Reading Abraham Lincoln's Thanksgiving Proclamation of October 1863, thinking how the slaughtered bodies of young Americans killed at Gettysburg that same year enriched the Pennsylvania soil they were buried in. Hallowed ground, bounteous land. It is the quintessential human act, given the paradoxical creatures we are, to give thanks in a time of war -- in a spirit of "humble penitence," of course. To petition for peace and harmony while cradling the head of a fallen comrade. To say grace with a loaded gun by one's side. To eat our fill in a makeshift mess-hall while there's a break in the fighting.
This year we are again at war at Thanksgiving. In my fifty-six years has it ever been otherwise? I don't remember -- maybe once or twice. Fortunately, the wars are antiseptic now, and far enough away to pretend they are somehow not really wars at all. Perhaps we should be thankful for that too.
We know what we are called to do. Love one another. Live exuberantly, with joy, in hope and friendship, filled with wonder, and deep, deep gratitude for every waking moment. Be fully human. Yes.
But there will always be a war going on, within us, and without us, if not a struggle between tribes or nations, then a struggle between the two sides of our nature, call them what you will -- the animal and the anima -- every day a struggle. To make ends meet. To detach ourselves from suffering or to be compassionate and suffer with others. Always the opposites locked in fatal embrace: the rich and poor, the old and young, the I and Thou.
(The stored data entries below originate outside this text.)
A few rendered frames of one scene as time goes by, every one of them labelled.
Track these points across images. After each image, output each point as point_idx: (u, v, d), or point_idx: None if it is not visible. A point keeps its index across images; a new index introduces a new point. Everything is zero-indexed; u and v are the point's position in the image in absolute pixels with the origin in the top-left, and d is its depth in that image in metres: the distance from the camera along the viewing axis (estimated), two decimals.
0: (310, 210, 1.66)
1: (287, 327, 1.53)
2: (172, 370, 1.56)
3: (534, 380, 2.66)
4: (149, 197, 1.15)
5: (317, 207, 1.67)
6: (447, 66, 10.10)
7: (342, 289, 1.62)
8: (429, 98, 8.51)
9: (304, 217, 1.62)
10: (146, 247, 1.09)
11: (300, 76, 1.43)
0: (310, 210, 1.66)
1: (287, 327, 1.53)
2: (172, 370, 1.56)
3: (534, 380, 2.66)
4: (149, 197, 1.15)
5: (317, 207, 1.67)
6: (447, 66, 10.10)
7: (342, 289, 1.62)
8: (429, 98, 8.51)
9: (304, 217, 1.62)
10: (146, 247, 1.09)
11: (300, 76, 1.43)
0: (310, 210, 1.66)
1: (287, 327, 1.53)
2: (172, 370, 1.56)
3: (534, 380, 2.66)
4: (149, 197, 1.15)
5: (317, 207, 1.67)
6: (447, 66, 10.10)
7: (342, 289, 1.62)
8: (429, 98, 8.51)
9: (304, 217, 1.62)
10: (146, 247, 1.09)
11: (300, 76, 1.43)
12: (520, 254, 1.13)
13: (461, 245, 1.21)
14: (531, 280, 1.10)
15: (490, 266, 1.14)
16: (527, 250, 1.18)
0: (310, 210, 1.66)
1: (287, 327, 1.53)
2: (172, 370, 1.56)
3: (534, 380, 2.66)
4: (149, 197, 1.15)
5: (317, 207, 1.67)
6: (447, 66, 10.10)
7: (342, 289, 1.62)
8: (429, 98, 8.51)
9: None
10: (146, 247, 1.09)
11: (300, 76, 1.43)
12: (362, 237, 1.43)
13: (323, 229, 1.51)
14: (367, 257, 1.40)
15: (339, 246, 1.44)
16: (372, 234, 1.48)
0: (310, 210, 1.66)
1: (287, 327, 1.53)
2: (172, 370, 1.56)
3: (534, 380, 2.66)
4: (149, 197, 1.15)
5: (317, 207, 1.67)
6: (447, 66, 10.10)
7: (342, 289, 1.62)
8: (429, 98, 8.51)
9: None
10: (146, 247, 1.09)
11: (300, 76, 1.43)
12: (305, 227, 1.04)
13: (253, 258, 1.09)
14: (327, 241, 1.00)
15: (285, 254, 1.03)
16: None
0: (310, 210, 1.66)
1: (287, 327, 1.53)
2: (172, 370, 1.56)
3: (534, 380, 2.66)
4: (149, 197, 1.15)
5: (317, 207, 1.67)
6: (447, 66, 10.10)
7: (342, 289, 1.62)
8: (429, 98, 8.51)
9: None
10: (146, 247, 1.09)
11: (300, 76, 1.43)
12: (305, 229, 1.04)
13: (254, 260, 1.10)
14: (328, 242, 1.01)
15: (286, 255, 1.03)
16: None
Today I give thanks in a time of war, as I've always done, for family, friends, the daily miracle of waking, the enveloping comfort of sleep, for all my fellow creatures great and small, for sustenance in a world that hardly seems sustainable itself these days. I am certain that whatever I have I didn't earn and don't deserve. I am certain that everything is a gift even if I haven't the foggiest notion who the giver is. No matter. The fact that the universe is deaf doesn't make me mute. So now I incline my heart toward something bigger than myself -- I have no idea what that is, for I'm taking a pure leap of faith -- and offer thanks.